> _What the task asks_
Among the lines of data below, reproduce only those from the one with "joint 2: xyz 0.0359" through the one with "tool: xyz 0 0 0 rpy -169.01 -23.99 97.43", exactly as they stand, both ends included.

________

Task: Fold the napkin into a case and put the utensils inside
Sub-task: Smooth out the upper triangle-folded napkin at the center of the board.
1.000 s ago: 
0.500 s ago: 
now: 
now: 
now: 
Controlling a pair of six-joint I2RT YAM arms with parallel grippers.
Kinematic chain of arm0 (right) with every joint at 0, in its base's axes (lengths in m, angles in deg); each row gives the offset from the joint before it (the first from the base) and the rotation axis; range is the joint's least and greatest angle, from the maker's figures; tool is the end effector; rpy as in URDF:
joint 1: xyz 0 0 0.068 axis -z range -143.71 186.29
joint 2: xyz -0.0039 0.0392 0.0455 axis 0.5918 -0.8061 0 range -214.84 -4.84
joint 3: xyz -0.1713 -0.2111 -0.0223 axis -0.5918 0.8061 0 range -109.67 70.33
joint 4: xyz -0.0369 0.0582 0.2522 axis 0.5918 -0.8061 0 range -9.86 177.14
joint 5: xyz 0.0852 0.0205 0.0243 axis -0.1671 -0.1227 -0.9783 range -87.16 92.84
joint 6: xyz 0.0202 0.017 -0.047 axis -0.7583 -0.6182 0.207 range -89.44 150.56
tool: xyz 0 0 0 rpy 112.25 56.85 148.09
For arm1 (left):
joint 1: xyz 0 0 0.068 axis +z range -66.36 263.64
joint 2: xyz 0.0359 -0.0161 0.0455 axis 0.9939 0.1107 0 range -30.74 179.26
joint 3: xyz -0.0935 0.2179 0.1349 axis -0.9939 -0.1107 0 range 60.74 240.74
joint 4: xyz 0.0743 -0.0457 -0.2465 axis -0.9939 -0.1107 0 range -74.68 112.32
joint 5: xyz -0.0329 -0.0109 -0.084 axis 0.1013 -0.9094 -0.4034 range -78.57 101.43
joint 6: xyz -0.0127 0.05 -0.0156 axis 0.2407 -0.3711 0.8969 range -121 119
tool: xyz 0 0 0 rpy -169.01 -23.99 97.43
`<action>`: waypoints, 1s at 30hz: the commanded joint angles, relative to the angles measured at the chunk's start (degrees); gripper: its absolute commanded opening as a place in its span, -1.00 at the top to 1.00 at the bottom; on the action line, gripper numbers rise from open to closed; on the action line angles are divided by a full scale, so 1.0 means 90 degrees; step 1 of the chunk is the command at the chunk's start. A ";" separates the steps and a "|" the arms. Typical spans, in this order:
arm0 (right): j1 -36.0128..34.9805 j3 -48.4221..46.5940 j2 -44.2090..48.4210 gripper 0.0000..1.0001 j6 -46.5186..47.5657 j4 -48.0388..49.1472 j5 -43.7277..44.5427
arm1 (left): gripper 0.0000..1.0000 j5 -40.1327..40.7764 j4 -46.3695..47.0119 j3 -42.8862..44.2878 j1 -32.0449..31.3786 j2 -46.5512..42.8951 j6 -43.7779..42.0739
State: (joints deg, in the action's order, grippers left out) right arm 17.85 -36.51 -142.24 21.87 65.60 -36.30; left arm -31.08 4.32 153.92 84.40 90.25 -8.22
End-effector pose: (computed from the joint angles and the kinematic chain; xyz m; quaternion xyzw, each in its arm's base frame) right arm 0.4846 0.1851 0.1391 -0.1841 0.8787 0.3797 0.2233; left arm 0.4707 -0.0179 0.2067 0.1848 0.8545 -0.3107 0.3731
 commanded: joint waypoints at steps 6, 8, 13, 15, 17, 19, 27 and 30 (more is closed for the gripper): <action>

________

> _Your response_
joint 2: xyz 0.0359 -0.0161 0.0455 axis 0.9939 0.1107 0 range -30.74 179.26
joint 3: xyz -0.0935 0.2179 0.1349 axis -0.9939 -0.1107 0 range 60.74 240.74
joint 4: xyz 0.0743 -0.0457 -0.2465 axis -0.9939 -0.1107 0 range -74.68 112.32
joint 5: xyz -0.0329 -0.0109 -0.084 axis 0.1013 -0.9094 -0.4034 range -78.57 101.43
joint 6: xyz -0.0127 0.05 -0.0156 axis 0.2407 -0.3711 0.8969 range -121 119
tool: xyz 0 0 0 rpy -169.01 -23.99 97.43

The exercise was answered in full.